Fused Softmax

In this tutorial, you will write a fused softmax operation that is significantly faster than PyTorch’s native op for a particular class of matrices: those whose rows can fit in the GPU’s SRAM.

In doing so, you will learn about:

  • The benefits of kernel fusion for bandwidth-bound operations.

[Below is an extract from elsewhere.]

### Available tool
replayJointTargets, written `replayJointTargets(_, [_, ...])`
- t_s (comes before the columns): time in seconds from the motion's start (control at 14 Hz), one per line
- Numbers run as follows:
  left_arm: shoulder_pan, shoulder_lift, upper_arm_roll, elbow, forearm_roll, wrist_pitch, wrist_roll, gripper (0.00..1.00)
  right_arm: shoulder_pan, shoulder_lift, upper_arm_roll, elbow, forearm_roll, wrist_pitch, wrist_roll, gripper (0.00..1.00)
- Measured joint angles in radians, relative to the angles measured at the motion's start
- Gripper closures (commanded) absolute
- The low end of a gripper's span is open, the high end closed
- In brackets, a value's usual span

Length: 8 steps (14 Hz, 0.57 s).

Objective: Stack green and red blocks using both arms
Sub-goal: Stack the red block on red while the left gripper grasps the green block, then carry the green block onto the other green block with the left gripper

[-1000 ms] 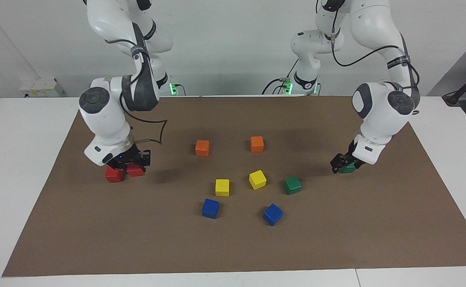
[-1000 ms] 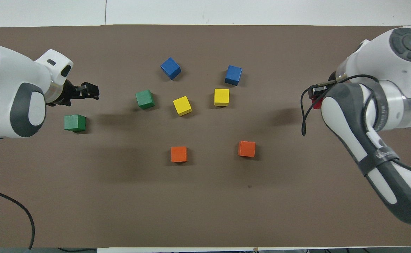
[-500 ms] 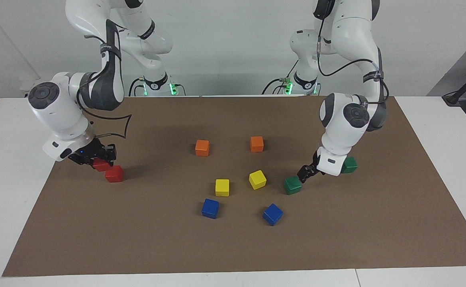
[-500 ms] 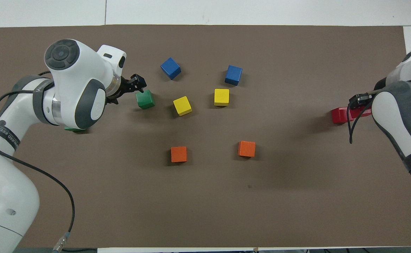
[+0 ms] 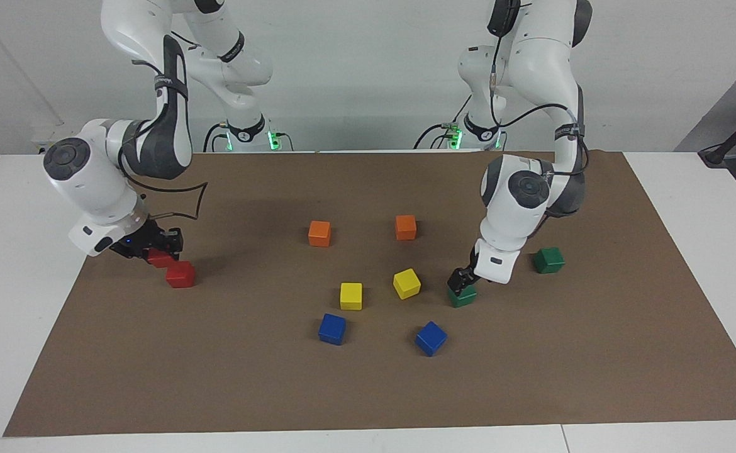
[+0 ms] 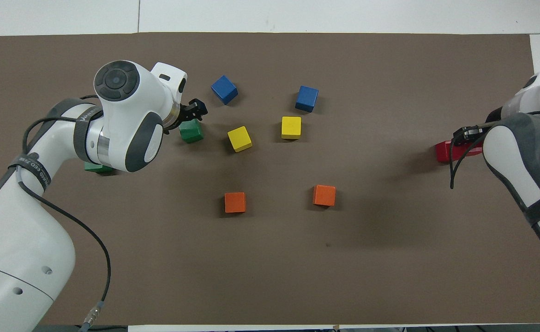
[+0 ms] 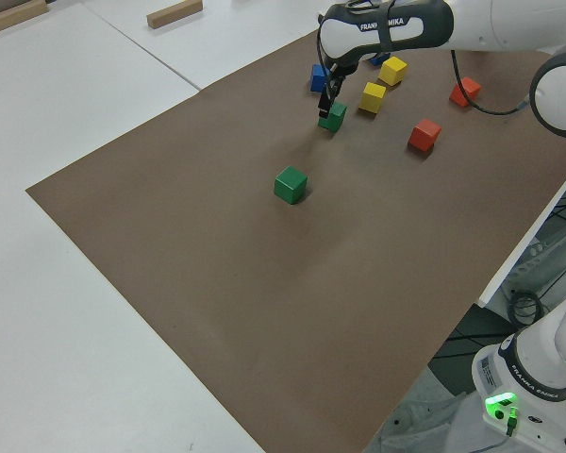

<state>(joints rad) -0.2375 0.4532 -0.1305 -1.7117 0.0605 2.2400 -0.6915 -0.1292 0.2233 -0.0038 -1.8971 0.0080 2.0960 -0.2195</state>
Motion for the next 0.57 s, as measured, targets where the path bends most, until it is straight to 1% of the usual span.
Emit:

  • Reduction operators in Triton.

Motivations

Custom GPU kernels for elementwise additions are educationally valuable but won’t get you very far in practice. Let us consider instead the case of a simple (numerically stabilized) softmax operation:

import torch

import triton
import triton.language as tl
from triton.runtime import driver

DEVICE = triton.runtime.driver.active.get_active_torch_device()


def is_hip():
    return triton.runtime.driver.active.get_current_target().backend == "hip"


def is_cdna():
    return is_hip() and triton.runtime.driver.active.get_current_target().arch in ('gfx940', 'gfx941', 'gfx942',
                                                                                   'gfx90a', 'gfx908')


def naive_softmax(x):
    """Compute row-wise softmax of X using native pytorch

    We subtract the maximum element in order to avoid overflows. Softmax is invariant to
    this shift.
    """
    # read  MN elements ; write M  elements
    x_max = x.max(dim=1)[0]
    # read MN + M elements ; write MN elements
    z = x - x_max[:, None]
    # read  MN elements ; write MN elements
    numerator = torch.exp(z)
    # read  MN elements ; write M  elements
    denominator = numerator.sum(dim=1)
    # read MN + M elements ; write MN elements
    ret = numerator / denominator[:, None]
    # in total: read 5MN + 2M elements ; wrote 3MN + 2M elements
    return ret

When implemented naively in PyTorch, computing y = naive_softmax(x) for \(x \in R^{M \times N}\) requires reading \(5MN + 2M\) elements from DRAM and writing back \(3MN + 2M\) elements. This is obviously wasteful; we’d prefer to have a custom “fused” kernel that only reads X once and does all the necessary computations on-chip. Doing so would require reading and writing back only \(MN\) bytes, so we could expect a theoretical speed-up of ~4x (i.e., \((8MN + 4M) / 2MN\)). The torch.jit.script flags aims to perform this kind of “kernel fusion” automatically but, as we will see later, it is still far from ideal.

Compute Kernel

Our softmax kernel works as follows: each program loads a set of rows of the input matrix X strided by number of programs, normalizes it and writes back the result to the output Y.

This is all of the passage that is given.